We checked whether influencers linked to known podcast domains in their bios, including on microsites. If an influencer linked to a show listing on Spotify, Apple Podcasts, Podlink, Amazon Music, Downcast, Overcast, Fountain, Castbox, Audible, iHeart, TrueFans, iVoox, Pandora, Podcast Addict, Deezer, Goodpods, Player FM, podStation, Global Player, Podurama, Anytime Podcast Player, RSSRadio Podcast Player, gPodder, Podcast App, Podcast Guru, Podcast Republic, Podverse, Podbean, Castamatic, Castro, TuneIn, Pocket Casts or CurioCaster, we marked them as a podcast host. We did not include links to individual episodes as an indication for podcast affiliation. This process identified 272 podcast hosts.

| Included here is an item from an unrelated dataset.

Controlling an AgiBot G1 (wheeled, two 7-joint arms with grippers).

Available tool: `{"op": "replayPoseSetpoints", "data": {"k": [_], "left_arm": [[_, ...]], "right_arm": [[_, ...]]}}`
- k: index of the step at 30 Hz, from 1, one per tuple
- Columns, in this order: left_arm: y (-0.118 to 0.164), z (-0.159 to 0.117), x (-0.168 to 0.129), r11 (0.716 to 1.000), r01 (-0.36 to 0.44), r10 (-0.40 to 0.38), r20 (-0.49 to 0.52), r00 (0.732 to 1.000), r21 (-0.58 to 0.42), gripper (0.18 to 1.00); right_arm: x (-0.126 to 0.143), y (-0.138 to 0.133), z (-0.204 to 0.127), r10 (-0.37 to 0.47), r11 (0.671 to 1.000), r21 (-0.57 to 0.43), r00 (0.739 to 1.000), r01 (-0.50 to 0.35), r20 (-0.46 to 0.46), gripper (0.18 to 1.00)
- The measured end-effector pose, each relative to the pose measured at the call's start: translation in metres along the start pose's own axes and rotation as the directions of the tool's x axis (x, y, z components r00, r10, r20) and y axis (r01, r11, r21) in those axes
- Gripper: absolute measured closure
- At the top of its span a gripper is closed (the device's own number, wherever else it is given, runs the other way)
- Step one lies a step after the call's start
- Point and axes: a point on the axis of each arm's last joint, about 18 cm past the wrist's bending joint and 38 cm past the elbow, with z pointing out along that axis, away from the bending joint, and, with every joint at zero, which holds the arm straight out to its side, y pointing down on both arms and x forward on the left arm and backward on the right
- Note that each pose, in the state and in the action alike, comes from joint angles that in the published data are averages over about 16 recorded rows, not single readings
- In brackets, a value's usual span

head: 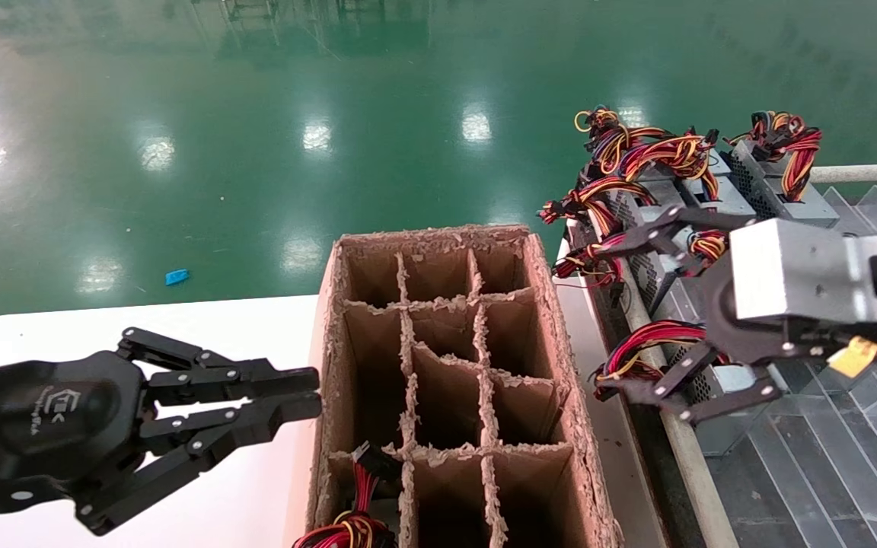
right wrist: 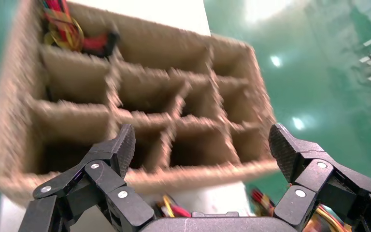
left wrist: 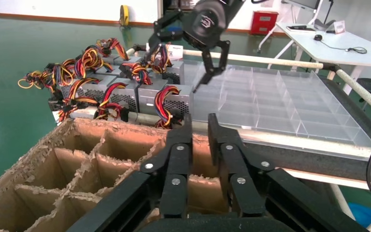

We also used influencers’ bio links to determine whether they maintained a presence on other social media sites outside of YouTube, Instagram and TikTok. We identified account links from 14 additional domains – X (Twitter), Facebook, Bluesky, LinkedIn, Threads, Telegram, Truth Social, Discord, Twitch, Rumble, Gab, Gettr, Bitchute and Snapchat – as an indicator of their presence in these sites. We excluded links to individual posts.
We used the same approach to determine whether influencers maintained a presence on two newsletter outreach channels, Substack and Medium.
Handling invalid health and wellness influencers
Throughout the various stages of manual review outlined above, we also took note of “false positive” influencers who were present in our influencer dataset but did not fit our definition of health and wellness influencers. These erroneous accounts are attributable to the automated account classification process, which labeled some accounts as health and wellness influencers that do not meet our standards for inclusion upon close human review. This type of error was expected based on the model performance metrics reported above that indicate higher recall than precision. After removing these false positives, our final dataset for this analysis included 6,828 health and wellness influencers.